**What to produce:**
Across the whole listing, copy out every line that includes the string "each".

===============

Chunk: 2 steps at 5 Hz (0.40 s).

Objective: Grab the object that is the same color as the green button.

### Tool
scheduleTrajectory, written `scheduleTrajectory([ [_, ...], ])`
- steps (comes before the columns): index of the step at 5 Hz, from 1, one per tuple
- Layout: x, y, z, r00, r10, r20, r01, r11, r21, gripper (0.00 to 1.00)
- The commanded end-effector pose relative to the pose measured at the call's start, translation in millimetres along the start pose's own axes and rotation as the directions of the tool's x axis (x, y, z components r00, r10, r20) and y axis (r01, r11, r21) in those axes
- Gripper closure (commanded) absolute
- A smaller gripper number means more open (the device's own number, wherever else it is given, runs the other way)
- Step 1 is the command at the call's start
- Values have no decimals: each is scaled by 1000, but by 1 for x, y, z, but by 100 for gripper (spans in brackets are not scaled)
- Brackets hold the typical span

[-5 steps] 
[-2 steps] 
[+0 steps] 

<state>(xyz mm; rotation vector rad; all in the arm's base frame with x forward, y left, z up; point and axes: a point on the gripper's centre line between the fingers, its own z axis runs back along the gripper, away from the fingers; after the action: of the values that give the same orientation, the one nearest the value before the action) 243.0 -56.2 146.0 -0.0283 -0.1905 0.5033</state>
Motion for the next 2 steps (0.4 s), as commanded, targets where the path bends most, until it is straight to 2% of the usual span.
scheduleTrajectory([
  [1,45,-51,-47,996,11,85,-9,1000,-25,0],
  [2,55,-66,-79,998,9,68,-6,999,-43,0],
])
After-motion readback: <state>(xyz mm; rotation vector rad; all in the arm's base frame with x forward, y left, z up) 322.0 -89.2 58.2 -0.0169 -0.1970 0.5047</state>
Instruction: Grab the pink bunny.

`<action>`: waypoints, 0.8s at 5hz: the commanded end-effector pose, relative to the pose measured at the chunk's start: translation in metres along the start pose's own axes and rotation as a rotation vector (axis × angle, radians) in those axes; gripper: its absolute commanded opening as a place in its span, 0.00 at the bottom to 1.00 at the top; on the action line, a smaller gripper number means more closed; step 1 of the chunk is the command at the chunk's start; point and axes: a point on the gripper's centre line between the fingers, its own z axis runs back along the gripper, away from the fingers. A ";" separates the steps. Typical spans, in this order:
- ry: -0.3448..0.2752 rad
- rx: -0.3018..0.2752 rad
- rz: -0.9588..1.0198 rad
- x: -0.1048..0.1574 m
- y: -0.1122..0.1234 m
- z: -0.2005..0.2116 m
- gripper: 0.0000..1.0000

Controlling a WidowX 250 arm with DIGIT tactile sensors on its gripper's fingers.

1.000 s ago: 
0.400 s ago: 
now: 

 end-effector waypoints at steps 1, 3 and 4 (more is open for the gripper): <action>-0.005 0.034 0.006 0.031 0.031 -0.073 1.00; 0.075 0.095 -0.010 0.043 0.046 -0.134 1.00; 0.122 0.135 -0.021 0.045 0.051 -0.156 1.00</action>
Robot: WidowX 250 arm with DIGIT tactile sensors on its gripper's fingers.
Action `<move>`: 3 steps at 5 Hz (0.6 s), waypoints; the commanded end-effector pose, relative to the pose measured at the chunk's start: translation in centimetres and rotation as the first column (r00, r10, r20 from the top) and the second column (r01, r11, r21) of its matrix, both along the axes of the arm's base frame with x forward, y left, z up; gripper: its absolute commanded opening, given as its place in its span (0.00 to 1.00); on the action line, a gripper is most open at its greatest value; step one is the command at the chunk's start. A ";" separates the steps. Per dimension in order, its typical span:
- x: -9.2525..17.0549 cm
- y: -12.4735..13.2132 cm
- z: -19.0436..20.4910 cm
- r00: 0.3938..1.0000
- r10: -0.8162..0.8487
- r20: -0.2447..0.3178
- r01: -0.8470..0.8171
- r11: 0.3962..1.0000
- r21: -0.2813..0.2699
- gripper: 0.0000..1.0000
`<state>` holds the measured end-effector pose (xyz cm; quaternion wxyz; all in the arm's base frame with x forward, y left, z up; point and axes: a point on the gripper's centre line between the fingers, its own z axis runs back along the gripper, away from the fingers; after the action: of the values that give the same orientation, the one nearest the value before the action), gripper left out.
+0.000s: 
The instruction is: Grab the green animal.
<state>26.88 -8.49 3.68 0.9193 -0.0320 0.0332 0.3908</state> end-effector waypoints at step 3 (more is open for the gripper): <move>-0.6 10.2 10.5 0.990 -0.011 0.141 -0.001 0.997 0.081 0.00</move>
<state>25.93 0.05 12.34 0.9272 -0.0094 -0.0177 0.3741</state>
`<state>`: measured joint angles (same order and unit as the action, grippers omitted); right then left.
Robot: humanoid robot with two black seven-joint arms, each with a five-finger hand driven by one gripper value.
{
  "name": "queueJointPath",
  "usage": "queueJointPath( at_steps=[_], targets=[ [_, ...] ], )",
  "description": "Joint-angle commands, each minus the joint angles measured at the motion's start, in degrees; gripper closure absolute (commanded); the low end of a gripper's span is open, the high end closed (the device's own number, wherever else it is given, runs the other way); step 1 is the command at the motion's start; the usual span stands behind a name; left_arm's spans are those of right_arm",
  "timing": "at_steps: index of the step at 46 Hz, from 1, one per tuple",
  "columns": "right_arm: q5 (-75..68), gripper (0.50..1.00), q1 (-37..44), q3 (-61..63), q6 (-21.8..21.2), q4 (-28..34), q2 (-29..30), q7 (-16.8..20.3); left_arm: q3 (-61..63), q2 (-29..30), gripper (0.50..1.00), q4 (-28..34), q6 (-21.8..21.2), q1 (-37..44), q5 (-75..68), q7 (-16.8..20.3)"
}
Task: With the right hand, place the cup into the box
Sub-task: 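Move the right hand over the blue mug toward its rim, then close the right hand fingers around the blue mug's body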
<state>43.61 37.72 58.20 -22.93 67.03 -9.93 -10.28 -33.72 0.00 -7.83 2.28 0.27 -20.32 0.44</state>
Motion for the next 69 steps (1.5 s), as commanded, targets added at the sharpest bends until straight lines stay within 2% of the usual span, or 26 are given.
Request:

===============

**Expected answer:**
- Values have no decimals: each is scaled by 1000, but by 1 for x, y, z, but by 100 for gripper (spans in brackets are not scaled)
Robot: humanoid robot with two black seven-joint arms, each with a five-finger hand driven by one gripper value.
  "description": "Joint-angle commands, each minus the joint angles measured at the motion's start, in degrees; gripper closure absolute (commanded); the low end of a gripper's span is open, the high end closed (the device's own number, wherever else it is given, runs the other way); step 1 is the command at the motion's start; the usual span stands behind a name; left_arm's spans are those of right_arm",

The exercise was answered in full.